Así se hila el destino del hombre, pero por el revés; estos extraños husos lo
reconducen a las formas que lo han hecho posible, pero también lo conducen a
su fin, pues la lingüística no habla ya del hombre mismo, como tampoco el
psicoanálisis o la etnología
·119 La lingüística permite la estructuración de los contenidos mismos; no es
pues una reaprehensión teórica de los conocimientos adquiridos fuera,
interpretación de una lectura ya hecha de los fenómenos; no propone una
"versión lingüística" de los hechos observados en las ciencias humanas, es el
principio de desciframiento primero.
·120 El análisis lingüístico es más una percepción que una explicación, es
decir, es constitutivo de su objeto mismo. Por esta emergencia de la estructura
se abre de nuevo la relación de las ciencias humanas con las matemáticas. Se
plantea saber si se puede utilizar, sin un juego de palabras, la noción de
estructura o si en las matemáticas y en las ciencias humanas se habla de la
misma estructura
·121 La relación de las ciencias humanas con el eje de las disciplinas formales
y a priori se reanima y se hace más fundamental ahora que en el espacio de las
ciencias humanas surge igualmente su rekción con la positividad empírica del
lenguaje y la analítica de la finitud
·122 La importancia de la lingüística y de su aplicación al conocimiento del
hombre hace reaparecer la cuestión del ser del lenguaje ligada a los problemas
fundamentales de nuestra cultura. Cuestión entorpecida todavía más por la
utilización extendida de las categorías lingüísticas, es necesario preguntarse
qué debe ser el lenguaje para estructurar así aquello que no es ni palabra ni
discurso y para articularse sobre las formas puras del conocimiento.

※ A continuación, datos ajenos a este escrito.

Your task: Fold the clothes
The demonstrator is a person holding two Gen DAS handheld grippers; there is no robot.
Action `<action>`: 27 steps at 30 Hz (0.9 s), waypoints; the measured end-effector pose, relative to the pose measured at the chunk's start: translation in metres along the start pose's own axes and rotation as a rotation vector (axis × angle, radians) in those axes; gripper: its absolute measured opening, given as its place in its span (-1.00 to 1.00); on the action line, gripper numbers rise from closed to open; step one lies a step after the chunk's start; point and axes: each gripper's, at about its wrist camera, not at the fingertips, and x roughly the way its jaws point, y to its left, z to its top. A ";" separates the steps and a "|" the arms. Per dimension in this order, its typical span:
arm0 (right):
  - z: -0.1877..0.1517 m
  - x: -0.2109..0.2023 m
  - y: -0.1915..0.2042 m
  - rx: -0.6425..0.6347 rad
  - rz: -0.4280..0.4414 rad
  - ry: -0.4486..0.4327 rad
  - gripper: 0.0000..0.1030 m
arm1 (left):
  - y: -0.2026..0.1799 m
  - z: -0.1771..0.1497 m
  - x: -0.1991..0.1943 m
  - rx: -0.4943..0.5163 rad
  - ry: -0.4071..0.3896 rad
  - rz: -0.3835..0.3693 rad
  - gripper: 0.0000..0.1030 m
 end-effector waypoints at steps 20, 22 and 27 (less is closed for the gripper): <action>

·123 Aparecen de pronto muy próximas a todos esos dominios empíricos,
cuestiones que hasta entonces parecían estar muy alejadas de ellos una
formalización general del pensamiento y del conocimiento, se abren a la
posibilidad y también a la tarea de purificar la vieja razón empírica por la
constitución de lenguas formales y de ejercer una segunda crítica de la razón
pura a partir de nuevas formas del apriori matemático.
·124 En el otro extremo de nuestra cultura, la cuestión del lenguaje está
confiada a esta forma de palabra que por primera vez se la plantea a sí misma,
fenómeno que enraiza su necesidad en una configuración muy vasta en la que
se dibuja toda la nervadura de nuestro pensamiento y de nuestro saber.